What is required: Your job is to return every line of the listing holding the string "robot".

┌────────

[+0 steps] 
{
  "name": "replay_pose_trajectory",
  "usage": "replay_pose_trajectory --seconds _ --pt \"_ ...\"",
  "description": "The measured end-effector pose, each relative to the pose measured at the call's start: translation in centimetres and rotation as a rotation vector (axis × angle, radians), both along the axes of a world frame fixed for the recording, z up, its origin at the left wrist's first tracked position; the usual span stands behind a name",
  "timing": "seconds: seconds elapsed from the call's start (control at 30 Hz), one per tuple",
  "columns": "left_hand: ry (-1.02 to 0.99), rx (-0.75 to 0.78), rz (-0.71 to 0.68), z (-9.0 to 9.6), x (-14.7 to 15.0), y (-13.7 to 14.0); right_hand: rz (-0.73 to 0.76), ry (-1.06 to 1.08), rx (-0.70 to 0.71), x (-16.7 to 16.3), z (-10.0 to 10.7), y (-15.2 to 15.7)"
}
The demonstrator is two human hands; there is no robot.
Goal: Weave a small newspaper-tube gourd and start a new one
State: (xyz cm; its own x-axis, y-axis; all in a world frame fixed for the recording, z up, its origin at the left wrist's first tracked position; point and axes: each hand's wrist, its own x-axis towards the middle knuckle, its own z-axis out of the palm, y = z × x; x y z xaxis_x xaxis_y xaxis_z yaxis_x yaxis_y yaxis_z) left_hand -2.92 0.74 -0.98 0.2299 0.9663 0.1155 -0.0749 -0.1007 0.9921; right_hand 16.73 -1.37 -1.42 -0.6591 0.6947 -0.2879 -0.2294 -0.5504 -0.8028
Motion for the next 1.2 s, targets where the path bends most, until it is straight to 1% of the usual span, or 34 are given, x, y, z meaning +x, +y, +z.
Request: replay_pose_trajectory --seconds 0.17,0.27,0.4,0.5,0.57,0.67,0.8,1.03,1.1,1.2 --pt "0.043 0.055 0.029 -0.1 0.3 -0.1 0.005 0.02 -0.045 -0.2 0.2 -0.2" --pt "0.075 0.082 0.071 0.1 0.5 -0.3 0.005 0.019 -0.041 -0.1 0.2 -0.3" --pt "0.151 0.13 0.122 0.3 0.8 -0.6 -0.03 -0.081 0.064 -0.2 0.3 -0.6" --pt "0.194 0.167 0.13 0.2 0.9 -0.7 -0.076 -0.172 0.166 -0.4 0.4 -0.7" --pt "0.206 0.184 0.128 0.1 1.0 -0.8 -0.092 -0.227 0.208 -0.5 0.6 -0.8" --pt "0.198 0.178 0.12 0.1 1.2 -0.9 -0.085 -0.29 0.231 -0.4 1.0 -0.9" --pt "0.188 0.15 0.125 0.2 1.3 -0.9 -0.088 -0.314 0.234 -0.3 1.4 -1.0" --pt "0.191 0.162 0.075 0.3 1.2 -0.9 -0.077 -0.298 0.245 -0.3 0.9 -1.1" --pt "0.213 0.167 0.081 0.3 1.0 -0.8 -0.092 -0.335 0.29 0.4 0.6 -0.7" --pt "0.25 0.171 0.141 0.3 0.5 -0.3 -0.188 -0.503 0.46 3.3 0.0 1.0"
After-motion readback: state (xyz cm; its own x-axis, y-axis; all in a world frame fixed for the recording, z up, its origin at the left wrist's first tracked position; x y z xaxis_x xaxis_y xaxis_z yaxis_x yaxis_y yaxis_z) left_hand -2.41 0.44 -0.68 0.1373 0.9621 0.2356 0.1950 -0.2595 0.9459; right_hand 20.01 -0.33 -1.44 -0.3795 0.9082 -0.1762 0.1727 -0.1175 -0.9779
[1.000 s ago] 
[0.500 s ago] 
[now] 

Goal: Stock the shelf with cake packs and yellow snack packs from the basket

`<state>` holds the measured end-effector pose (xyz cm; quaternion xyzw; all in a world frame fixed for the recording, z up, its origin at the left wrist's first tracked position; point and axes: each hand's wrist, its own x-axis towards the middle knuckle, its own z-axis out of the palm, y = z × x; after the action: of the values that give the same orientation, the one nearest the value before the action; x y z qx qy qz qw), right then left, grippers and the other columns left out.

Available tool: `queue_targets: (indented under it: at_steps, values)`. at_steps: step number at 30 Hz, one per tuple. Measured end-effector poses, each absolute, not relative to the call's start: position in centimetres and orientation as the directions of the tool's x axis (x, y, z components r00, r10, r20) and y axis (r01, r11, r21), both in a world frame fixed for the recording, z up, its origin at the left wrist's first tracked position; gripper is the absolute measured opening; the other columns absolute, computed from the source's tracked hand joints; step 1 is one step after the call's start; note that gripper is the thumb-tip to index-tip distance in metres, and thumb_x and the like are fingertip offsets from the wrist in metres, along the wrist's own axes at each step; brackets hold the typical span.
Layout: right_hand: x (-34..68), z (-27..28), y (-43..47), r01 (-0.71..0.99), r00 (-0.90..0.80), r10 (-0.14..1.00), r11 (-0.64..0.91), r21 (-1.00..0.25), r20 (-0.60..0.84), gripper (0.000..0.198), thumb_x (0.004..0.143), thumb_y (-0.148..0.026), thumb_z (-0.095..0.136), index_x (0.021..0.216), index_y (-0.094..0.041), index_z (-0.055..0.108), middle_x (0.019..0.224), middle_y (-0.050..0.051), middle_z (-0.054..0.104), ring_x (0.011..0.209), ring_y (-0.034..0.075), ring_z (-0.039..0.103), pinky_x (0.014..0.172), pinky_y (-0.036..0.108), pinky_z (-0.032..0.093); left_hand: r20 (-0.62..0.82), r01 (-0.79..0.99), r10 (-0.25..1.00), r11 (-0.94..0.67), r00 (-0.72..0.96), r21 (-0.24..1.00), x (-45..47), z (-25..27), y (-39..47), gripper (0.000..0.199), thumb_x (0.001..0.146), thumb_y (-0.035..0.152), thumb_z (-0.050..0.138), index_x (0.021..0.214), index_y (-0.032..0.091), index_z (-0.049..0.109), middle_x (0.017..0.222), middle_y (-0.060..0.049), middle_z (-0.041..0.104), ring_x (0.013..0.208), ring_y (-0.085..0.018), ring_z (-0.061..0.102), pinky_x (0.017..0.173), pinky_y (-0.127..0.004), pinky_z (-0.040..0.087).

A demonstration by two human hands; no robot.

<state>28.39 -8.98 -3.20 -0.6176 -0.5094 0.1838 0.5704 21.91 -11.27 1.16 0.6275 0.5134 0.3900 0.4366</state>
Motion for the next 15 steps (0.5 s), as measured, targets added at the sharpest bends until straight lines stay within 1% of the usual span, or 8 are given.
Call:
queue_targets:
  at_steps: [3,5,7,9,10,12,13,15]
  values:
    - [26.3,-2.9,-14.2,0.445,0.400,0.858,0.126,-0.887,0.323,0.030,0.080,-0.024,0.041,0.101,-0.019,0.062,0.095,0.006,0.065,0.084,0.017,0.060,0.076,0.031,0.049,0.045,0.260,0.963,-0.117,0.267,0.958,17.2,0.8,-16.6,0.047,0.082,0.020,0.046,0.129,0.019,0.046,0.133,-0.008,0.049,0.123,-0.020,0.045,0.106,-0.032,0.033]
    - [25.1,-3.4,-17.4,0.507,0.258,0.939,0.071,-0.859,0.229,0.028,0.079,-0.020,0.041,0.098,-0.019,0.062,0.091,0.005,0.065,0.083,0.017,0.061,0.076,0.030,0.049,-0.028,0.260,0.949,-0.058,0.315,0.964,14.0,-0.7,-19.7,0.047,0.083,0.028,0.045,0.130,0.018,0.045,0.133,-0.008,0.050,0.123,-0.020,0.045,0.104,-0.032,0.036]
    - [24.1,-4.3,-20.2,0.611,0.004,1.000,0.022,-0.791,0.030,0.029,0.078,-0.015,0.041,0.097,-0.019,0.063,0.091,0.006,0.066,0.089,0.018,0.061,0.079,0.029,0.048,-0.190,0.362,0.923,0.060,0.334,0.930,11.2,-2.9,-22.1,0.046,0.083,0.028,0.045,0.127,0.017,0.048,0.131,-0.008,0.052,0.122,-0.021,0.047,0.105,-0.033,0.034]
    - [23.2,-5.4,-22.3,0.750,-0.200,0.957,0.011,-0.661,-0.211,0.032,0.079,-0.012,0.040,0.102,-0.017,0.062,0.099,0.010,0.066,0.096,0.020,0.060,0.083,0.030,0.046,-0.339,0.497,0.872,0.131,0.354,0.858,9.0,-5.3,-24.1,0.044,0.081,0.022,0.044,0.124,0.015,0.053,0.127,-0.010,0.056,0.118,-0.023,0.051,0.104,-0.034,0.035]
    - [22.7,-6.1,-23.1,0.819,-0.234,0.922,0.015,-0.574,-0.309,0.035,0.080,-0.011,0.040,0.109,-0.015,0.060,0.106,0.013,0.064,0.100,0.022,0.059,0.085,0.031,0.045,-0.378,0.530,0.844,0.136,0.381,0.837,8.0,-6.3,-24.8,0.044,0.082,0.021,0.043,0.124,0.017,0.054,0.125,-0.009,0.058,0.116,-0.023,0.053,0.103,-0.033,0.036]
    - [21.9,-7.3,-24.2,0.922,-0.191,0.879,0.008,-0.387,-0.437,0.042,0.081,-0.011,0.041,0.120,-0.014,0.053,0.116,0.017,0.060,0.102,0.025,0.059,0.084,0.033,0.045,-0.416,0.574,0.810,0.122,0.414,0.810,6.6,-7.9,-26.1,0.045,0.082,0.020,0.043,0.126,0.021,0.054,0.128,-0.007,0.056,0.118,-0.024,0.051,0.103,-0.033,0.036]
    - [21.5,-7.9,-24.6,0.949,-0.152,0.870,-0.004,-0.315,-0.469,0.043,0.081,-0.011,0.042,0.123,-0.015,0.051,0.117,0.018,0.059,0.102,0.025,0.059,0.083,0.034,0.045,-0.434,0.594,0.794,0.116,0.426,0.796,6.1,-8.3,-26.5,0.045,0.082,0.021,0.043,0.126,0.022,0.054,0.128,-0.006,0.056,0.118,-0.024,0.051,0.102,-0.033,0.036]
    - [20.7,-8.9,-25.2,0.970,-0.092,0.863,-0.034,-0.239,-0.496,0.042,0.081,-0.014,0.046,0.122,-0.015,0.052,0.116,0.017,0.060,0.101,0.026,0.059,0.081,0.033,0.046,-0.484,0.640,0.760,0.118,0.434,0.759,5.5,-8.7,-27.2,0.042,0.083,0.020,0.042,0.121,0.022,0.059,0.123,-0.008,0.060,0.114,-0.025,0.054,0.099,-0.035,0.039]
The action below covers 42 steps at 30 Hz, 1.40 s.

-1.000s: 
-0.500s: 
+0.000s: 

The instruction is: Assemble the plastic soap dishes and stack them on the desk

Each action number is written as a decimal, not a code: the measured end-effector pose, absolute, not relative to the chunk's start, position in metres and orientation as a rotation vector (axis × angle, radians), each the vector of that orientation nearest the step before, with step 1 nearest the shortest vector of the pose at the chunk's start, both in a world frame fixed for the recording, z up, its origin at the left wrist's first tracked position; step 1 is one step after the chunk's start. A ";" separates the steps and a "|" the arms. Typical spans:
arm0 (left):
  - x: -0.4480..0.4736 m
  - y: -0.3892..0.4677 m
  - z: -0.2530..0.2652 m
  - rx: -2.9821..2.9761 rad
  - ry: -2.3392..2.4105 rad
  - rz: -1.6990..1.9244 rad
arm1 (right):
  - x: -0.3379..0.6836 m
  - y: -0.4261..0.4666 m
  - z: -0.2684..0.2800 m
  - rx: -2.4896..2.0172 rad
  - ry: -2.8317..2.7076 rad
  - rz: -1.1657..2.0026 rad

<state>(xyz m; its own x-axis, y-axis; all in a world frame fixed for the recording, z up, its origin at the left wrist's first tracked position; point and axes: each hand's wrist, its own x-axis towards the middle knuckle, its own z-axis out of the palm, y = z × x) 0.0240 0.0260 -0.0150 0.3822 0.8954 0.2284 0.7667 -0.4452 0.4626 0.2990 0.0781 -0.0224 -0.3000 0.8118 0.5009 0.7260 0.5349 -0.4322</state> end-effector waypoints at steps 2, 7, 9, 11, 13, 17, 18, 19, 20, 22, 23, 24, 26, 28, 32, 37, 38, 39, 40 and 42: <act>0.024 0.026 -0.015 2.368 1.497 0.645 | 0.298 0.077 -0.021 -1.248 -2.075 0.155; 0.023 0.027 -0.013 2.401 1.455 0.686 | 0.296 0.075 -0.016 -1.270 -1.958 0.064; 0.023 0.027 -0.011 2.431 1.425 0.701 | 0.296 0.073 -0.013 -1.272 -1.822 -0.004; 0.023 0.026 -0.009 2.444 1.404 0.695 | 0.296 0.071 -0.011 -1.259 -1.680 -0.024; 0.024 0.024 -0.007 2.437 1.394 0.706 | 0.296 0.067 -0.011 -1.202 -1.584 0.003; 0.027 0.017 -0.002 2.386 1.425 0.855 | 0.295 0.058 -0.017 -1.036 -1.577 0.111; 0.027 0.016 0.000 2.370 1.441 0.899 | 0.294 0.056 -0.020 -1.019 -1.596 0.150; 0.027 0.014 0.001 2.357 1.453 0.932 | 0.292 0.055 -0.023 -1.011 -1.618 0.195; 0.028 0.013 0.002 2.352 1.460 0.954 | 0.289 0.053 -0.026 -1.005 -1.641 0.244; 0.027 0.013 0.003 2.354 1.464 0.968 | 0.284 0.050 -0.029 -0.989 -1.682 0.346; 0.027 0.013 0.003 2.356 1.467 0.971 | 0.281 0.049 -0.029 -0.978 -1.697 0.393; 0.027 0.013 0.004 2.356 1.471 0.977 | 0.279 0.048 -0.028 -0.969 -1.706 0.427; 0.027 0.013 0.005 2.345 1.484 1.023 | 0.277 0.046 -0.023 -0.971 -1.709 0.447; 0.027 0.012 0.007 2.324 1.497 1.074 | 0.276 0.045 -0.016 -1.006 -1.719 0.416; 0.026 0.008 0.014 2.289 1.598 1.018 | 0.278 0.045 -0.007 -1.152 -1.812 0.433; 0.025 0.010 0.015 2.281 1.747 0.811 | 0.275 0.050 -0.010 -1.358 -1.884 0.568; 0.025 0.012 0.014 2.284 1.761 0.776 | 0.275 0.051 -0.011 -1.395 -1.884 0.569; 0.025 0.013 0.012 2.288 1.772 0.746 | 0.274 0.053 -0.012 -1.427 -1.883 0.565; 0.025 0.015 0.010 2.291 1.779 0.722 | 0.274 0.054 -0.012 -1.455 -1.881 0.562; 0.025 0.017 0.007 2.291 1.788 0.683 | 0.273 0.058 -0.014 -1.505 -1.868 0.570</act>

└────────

Written answer:
The demonstrator is two human hands; there is no robot.
A demonstration by two human hands; no robot.

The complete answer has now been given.